Exercise objective: Print the listing below verbatim, passing over each picture.

Available data:
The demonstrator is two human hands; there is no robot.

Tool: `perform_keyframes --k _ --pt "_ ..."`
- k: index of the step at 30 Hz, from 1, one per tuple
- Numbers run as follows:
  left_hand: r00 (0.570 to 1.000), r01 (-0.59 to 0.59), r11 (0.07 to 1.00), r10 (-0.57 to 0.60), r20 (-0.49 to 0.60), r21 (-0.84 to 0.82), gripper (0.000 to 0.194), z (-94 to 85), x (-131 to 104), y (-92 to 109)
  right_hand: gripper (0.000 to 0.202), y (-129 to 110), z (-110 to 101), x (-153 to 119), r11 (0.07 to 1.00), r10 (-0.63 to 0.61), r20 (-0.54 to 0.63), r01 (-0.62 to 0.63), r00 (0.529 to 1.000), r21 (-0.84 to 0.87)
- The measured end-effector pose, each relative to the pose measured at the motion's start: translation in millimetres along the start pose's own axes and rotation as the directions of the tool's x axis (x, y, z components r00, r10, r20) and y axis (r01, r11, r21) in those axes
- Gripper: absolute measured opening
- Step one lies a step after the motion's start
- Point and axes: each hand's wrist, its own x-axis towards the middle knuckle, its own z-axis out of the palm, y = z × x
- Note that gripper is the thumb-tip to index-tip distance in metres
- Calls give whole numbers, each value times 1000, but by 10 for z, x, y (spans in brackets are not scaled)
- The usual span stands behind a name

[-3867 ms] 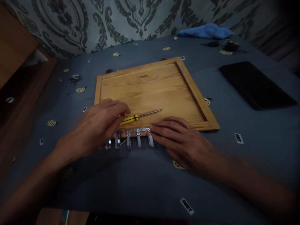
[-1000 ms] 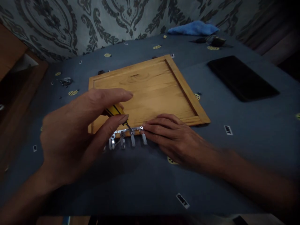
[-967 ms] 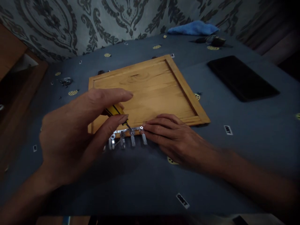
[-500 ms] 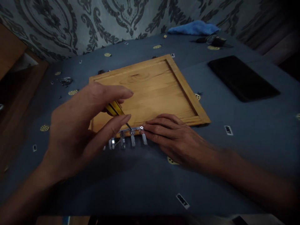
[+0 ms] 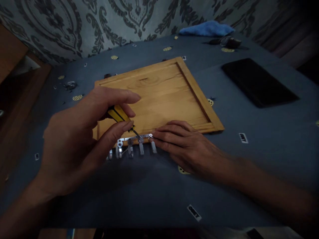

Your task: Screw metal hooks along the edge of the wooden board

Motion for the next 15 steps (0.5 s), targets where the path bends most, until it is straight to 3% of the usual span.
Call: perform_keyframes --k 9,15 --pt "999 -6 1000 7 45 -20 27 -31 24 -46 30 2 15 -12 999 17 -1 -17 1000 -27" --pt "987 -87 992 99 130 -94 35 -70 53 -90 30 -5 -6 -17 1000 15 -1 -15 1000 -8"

Exercise output:
The demonstrator is two human hands; there is no robot.

Tool: `perform_keyframes --k _ --pt "_ ..."`
- k: index of the step at 30 Hz, from 1, one per tuple
- Numbers run as follows:
  left_hand: r00 (0.570 to 1.000), r01 (-0.59 to 0.59), r11 (0.07 to 1.00), r10 (-0.57 to 0.60), r20 (-0.49 to 0.60), r21 (-0.84 to 0.82), gripper (0.000 to 0.194), z (-94 to 85), x (-131 to 104), y (-92 to 109)
  right_hand: gripper (0.000 to 0.202), y (-129 to 110), z (-110 to 101), x (-153 to 119), r11 (0.07 to 1.00), r10 (-0.63 to 0.61), r20 (-0.54 to 0.63), r01 (-0.62 to 0.63), r00 (0.529 to 1.000), r21 (-0.84 to 0.87)
- The measured end-effector pose, each relative to the pose measured at the motion's start: translation in millimetres along the start pose's own axes and rotation as the directions of the tool's x axis (x, y, z components r00, r10, r20) and y axis (r01, r11, r21) in those axes
- Gripper: absolute measured opening
- Step one lies a step after the motion's start
- Point and axes: each hand's wrist, its own x-axis towards the middle knuckle, its own z-axis out of the palm, y = z × x
- Note that gripper is the thumb-tip to index-tip distance in metres
- Calls give whole numbers, each value times 1000, but by 10 for z, x, y (spans in brackets are not scaled)
- The usual span stands behind a name

[-3867 ms] 
[-1000 ms] 
[-967 ms] 
[-500 ms] 
[+0 ms] 

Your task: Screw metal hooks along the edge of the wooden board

Motion for the next 15 steps (0.5 s), targets where the path bends most, until it is straight to 3% of the usual span.
Call: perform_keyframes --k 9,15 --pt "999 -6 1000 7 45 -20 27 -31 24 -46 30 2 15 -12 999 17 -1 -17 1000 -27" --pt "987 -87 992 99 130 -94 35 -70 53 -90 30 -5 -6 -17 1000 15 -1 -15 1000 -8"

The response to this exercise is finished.